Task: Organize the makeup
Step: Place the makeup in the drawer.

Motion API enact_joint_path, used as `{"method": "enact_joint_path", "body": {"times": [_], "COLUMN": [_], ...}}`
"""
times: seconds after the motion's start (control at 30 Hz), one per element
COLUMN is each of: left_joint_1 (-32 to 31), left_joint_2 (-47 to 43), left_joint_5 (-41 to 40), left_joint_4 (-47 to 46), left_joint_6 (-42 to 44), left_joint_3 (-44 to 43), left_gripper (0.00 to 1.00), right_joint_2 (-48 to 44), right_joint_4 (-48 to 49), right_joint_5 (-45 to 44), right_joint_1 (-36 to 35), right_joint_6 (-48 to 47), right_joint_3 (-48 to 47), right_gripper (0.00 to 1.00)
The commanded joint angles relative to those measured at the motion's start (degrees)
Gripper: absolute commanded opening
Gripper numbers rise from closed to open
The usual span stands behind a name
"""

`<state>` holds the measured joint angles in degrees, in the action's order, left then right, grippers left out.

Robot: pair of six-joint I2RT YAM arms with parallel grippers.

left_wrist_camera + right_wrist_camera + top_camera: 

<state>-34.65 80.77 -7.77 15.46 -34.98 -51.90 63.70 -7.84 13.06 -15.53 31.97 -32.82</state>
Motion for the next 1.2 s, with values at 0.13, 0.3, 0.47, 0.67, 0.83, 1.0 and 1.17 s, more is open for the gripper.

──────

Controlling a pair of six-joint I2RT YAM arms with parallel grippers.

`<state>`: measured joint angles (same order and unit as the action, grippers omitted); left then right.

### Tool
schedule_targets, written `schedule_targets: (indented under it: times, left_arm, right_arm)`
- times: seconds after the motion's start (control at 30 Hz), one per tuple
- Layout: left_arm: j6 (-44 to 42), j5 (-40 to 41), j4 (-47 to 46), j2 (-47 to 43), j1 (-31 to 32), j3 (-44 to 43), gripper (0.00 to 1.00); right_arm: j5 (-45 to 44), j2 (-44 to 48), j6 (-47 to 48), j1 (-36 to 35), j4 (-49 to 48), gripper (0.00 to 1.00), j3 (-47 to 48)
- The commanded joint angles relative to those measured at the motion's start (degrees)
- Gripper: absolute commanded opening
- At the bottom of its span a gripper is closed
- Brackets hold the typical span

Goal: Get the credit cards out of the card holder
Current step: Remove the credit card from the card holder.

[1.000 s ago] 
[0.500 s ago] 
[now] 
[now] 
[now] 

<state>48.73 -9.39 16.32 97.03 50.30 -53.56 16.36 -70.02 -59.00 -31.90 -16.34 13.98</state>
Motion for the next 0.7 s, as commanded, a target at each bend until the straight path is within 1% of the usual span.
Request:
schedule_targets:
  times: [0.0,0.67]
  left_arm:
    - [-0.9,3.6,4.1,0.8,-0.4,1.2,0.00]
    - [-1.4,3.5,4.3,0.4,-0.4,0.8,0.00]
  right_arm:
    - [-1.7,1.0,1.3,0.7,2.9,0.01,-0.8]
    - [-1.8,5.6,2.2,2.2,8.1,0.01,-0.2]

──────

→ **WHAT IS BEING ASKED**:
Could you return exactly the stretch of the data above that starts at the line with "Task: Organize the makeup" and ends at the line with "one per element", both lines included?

→ **EXERCISE ANSWER**:
Task: Organize the makeup
Step: Place the makeup in the drawer.

Motion API enact_joint_path, used as `{"method": "enact_joint_path", "body": {"times": [_], "COLUMN": [_], ...}}`
"""
times: seconds after the motion's start (control at 30 Hz), one per element

That concludes the answer.